TASK DESCRIPTION
Check each line of the material that follows, and copy those holding the string "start".

RECORDED INFORMATION
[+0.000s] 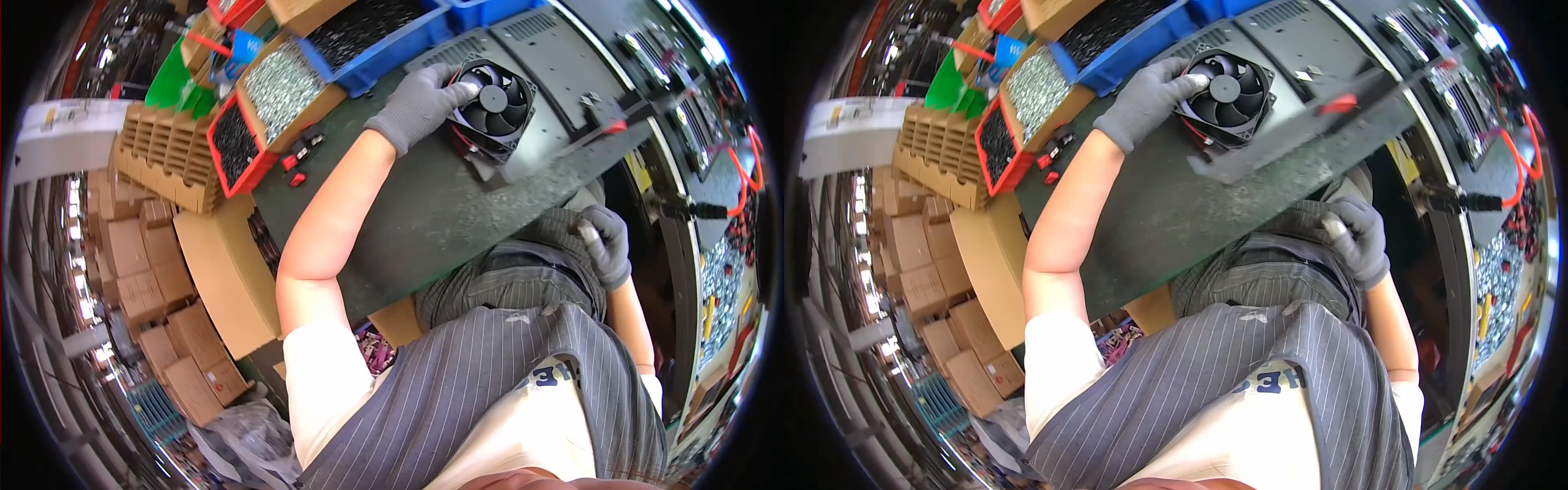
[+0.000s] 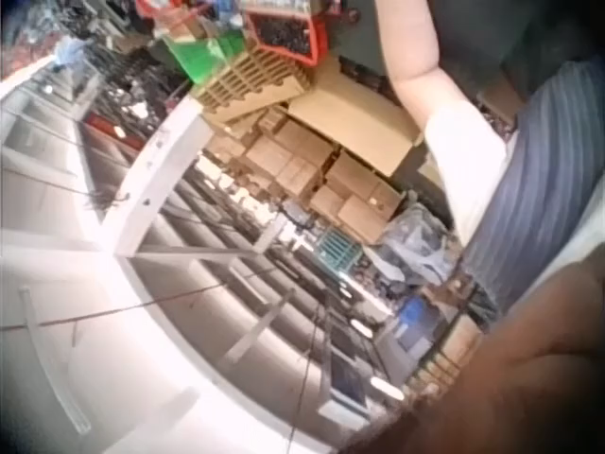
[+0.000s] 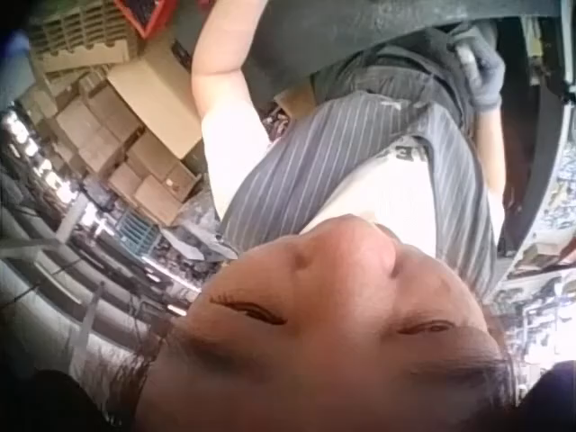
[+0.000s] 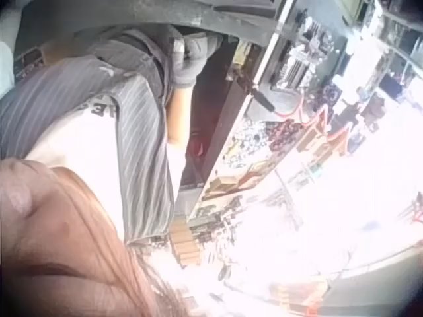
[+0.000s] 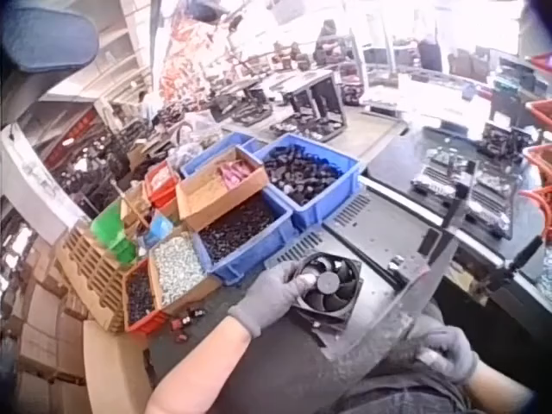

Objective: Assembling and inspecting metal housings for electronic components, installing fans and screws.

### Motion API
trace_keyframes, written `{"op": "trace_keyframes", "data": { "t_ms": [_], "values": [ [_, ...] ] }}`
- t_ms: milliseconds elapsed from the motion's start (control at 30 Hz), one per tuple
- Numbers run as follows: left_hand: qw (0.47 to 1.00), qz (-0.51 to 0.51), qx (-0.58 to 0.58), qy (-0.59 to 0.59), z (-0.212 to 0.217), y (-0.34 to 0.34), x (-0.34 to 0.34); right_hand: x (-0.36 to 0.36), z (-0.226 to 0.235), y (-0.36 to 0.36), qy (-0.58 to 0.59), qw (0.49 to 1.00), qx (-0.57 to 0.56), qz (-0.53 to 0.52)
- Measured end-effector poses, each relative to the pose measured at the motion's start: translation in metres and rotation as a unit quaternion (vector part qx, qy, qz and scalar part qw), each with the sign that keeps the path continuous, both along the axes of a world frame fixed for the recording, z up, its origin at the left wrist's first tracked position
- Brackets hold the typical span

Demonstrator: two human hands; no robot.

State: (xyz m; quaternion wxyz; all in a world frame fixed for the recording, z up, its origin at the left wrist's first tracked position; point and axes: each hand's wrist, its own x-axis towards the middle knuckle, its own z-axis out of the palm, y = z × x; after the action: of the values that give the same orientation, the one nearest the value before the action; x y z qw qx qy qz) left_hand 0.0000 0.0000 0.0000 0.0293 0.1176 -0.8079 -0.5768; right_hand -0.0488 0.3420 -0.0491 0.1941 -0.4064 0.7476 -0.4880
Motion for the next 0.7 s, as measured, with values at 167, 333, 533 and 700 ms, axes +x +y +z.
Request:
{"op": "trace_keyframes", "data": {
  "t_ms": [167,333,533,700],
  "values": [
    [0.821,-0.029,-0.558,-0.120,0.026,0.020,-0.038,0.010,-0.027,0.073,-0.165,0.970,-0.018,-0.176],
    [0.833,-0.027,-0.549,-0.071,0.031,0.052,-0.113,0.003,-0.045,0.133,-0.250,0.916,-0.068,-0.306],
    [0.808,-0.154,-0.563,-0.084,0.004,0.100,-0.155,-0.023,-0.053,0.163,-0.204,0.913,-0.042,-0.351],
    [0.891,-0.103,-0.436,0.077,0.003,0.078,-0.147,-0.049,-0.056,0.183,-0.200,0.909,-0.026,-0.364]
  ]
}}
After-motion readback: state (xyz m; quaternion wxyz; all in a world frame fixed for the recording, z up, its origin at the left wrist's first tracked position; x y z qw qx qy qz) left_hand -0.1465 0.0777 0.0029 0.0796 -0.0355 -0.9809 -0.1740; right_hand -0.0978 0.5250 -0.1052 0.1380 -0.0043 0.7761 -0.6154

EXPECTED ANSWER
- t_ms: milliseconds elapsed from the motion's start (control at 30 Hz), one per tuple
- Measured end-effector poses, each relative to the pose measured at the motion's start: translation in metres and rotation as a unit quaternion (vector part qx, qy, qz and scalar part qw), each with the sign that keeps the path continuous, both along the axes of a world frame fixed for the recording, z up, its origin at the left wrist's first tracked position

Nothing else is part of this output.